**Problem:**
Below are records to be output exactly, every one of them.
⁂
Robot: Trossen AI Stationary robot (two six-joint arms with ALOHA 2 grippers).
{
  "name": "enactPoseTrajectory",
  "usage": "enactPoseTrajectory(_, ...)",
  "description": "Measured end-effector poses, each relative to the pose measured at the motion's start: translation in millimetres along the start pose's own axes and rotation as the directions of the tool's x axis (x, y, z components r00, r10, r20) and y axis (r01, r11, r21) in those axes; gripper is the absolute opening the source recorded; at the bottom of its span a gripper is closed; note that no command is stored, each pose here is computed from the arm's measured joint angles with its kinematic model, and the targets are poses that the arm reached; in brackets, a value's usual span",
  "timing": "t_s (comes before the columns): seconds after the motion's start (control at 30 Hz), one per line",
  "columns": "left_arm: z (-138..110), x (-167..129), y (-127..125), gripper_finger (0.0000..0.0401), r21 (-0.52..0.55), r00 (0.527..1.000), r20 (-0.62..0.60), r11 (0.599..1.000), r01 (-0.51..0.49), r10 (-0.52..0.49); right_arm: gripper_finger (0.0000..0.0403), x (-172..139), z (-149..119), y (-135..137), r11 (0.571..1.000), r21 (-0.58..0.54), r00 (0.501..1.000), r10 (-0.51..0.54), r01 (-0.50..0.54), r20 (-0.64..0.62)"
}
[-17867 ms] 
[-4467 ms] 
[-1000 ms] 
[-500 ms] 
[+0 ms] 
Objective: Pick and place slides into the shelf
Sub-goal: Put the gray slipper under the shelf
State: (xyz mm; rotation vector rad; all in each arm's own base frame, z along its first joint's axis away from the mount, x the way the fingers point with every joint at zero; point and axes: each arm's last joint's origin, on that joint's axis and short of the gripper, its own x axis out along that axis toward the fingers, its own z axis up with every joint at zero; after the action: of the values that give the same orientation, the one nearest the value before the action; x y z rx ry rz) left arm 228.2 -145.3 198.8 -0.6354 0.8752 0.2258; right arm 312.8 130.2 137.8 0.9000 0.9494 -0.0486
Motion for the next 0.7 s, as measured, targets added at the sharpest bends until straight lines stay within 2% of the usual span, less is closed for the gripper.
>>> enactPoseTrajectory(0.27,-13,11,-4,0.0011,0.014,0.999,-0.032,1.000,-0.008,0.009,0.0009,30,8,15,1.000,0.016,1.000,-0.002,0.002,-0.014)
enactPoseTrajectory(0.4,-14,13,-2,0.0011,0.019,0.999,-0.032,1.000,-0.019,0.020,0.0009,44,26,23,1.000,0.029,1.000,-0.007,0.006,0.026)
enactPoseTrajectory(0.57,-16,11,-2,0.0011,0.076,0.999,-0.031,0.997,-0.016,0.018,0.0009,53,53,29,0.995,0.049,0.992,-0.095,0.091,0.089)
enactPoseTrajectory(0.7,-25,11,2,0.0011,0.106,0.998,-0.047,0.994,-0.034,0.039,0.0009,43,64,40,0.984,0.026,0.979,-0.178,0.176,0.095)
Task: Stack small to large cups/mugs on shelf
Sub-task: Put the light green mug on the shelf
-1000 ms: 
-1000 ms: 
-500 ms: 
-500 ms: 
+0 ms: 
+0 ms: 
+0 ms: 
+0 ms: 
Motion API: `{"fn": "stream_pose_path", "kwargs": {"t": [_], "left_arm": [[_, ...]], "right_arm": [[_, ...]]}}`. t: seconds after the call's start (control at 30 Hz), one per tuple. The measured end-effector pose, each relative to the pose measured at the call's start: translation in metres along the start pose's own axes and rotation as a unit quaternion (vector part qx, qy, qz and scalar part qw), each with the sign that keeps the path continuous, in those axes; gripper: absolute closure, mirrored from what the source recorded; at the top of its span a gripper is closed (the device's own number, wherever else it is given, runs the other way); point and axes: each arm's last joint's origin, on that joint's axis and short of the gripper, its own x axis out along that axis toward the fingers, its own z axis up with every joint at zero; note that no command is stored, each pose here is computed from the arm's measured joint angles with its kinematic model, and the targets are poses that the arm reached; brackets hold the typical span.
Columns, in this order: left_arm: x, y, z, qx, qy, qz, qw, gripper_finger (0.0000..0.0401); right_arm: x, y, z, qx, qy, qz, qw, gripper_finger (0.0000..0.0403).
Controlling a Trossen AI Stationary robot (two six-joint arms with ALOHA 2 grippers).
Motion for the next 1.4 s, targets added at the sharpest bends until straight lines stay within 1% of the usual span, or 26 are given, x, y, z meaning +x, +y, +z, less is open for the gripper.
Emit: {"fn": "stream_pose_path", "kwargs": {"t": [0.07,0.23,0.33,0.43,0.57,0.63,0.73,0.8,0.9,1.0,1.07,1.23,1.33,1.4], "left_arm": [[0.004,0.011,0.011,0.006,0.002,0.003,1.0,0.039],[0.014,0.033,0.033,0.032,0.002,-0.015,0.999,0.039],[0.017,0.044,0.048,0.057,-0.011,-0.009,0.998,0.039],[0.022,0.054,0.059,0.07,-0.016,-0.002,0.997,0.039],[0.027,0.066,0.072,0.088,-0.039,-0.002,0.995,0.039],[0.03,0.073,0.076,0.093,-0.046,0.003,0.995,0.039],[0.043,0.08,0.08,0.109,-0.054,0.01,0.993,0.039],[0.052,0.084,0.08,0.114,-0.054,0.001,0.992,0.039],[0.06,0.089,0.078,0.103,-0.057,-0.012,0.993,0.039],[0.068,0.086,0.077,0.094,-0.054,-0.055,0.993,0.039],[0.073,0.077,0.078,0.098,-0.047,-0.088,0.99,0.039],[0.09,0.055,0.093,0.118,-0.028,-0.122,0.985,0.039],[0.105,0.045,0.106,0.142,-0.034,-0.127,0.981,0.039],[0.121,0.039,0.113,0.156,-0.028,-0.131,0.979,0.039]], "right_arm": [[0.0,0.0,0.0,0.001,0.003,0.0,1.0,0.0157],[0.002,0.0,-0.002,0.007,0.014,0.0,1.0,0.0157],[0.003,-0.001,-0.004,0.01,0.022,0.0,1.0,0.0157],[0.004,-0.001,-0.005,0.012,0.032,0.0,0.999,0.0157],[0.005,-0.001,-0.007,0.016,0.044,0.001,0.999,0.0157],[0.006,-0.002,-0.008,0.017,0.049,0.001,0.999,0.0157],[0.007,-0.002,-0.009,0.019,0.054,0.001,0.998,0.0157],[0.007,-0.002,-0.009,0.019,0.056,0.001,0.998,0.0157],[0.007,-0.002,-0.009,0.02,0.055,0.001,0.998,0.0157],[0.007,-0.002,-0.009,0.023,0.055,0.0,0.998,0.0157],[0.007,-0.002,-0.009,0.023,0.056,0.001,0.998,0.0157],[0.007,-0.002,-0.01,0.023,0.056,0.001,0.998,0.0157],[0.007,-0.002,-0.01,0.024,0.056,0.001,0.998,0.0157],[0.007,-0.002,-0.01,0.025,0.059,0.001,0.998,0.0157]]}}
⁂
**Task answer:**
Robot: Trossen AI Stationary robot (two six-joint arms with ALOHA 2 grippers).
{
  "name": "enactPoseTrajectory",
  "usage": "enactPoseTrajectory(_, ...)",
  "description": "Measured end-effector poses, each relative to the pose measured at the motion's start: translation in millimetres along the start pose's own axes and rotation as the directions of the tool's x axis (x, y, z components r00, r10, r20) and y axis (r01, r11, r21) in those axes; gripper is the absolute opening the source recorded; at the bottom of its span a gripper is closed; note that no command is stored, each pose here is computed from the arm's measured joint angles with its kinematic model, and the targets are poses that the arm reached; in brackets, a value's usual span",
  "timing": "t_s (comes before the columns): seconds after the motion's start (control at 30 Hz), one per line",
  "columns": "left_arm: z (-138..110), x (-167..129), y (-127..125), gripper_finger (0.0000..0.0401), r21 (-0.52..0.55), r00 (0.527..1.000), r20 (-0.62..0.60), r11 (0.599..1.000), r01 (-0.51..0.49), r10 (-0.52..0.49); right_arm: gripper_finger (0.0000..0.0403), x (-172..139), z (-149..119), y (-135..137), r11 (0.571..1.000), r21 (-0.58..0.54), r00 (0.501..1.000), r10 (-0.51..0.54), r01 (-0.50..0.54), r20 (-0.64..0.62)"
}
[-17867 ms] 
[-4467 ms] 
[-1000 ms] 
[-500 ms] 
[+0 ms] 
Objective: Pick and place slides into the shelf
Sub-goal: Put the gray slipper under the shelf
State: (xyz mm; rotation vector rad; all in each arm's own base frame, z along its first joint's axis away from the mount, x the way the fingers point with every joint at zero; point and axes: each arm's last joint's origin, on that joint's axis and short of the gripper, its own x axis out along that axis toward the fingers, its own z axis up with every joint at zero; after the action: of the values that give the same orientation, the one nearest the value before the action; x y z rx ry rz) left arm 228.2 -145.3 198.8 -0.6354 0.8752 0.2258; right arm 312.8 130.2 137.8 0.9000 0.9494 -0.0486
Motion for the next 0.7 s, as measured, targets added at the sharpest bends until straight lines stay within 2% of the usual span, less is closed for the gripper.
>>> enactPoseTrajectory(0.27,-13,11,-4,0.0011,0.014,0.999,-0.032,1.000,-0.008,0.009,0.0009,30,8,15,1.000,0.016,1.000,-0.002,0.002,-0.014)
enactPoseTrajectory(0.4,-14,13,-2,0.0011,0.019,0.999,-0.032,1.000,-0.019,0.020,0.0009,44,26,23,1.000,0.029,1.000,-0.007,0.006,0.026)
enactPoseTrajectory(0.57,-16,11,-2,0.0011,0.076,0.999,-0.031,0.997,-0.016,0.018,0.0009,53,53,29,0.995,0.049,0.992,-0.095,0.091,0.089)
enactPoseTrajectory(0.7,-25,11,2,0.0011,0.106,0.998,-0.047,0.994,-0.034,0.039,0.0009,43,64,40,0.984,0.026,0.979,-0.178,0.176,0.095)
Task: Stack small to large cups/mugs on shelf
Sub-task: Put the light green mug on the shelf
-1000 ms: 
-1000 ms: 
-500 ms: 
-500 ms: 
+0 ms: 
+0 ms: 
+0 ms: 
+0 ms: 
Motion API: `{"fn": "stream_pose_path", "kwargs": {"t": [_], "left_arm": [[_, ...]], "right_arm": [[_, ...]]}}`. t: seconds after the call's start (control at 30 Hz), one per tuple. The measured end-effector pose, each relative to the pose measured at the call's start: translation in metres along the start pose's own axes and rotation as a unit quaternion (vector part qx, qy, qz and scalar part qw), each with the sign that keeps the path continuous, in those axes; gripper: absolute closure, mirrored from what the source recorded; at the top of its span a gripper is closed (the device's own number, wherever else it is given, runs the other way); point and axes: each arm's last joint's origin, on that joint's axis and short of the gripper, its own x axis out along that axis toward the fingers, its own z axis up with every joint at zero; note that no command is stored, each pose here is computed from the arm's measured joint angles with its kinematic model, and the targets are poses that the arm reached; brackets hold the typical span.
Columns, in this order: left_arm: x, y, z, qx, qy, qz, qw, gripper_finger (0.0000..0.0401); right_arm: x, y, z, qx, qy, qz, qw, gripper_finger (0.0000..0.0403).
Controlling a Trossen AI Stationary robot (two six-joint arms with ALOHA 2 grippers).
Motion for the next 1.4 s, targets added at the sharpest bends until straight lines stay within 1% of the usual span, or 26 are given, x, y, z meaning +x, +y, +z, less is open for the gripper.
Emit: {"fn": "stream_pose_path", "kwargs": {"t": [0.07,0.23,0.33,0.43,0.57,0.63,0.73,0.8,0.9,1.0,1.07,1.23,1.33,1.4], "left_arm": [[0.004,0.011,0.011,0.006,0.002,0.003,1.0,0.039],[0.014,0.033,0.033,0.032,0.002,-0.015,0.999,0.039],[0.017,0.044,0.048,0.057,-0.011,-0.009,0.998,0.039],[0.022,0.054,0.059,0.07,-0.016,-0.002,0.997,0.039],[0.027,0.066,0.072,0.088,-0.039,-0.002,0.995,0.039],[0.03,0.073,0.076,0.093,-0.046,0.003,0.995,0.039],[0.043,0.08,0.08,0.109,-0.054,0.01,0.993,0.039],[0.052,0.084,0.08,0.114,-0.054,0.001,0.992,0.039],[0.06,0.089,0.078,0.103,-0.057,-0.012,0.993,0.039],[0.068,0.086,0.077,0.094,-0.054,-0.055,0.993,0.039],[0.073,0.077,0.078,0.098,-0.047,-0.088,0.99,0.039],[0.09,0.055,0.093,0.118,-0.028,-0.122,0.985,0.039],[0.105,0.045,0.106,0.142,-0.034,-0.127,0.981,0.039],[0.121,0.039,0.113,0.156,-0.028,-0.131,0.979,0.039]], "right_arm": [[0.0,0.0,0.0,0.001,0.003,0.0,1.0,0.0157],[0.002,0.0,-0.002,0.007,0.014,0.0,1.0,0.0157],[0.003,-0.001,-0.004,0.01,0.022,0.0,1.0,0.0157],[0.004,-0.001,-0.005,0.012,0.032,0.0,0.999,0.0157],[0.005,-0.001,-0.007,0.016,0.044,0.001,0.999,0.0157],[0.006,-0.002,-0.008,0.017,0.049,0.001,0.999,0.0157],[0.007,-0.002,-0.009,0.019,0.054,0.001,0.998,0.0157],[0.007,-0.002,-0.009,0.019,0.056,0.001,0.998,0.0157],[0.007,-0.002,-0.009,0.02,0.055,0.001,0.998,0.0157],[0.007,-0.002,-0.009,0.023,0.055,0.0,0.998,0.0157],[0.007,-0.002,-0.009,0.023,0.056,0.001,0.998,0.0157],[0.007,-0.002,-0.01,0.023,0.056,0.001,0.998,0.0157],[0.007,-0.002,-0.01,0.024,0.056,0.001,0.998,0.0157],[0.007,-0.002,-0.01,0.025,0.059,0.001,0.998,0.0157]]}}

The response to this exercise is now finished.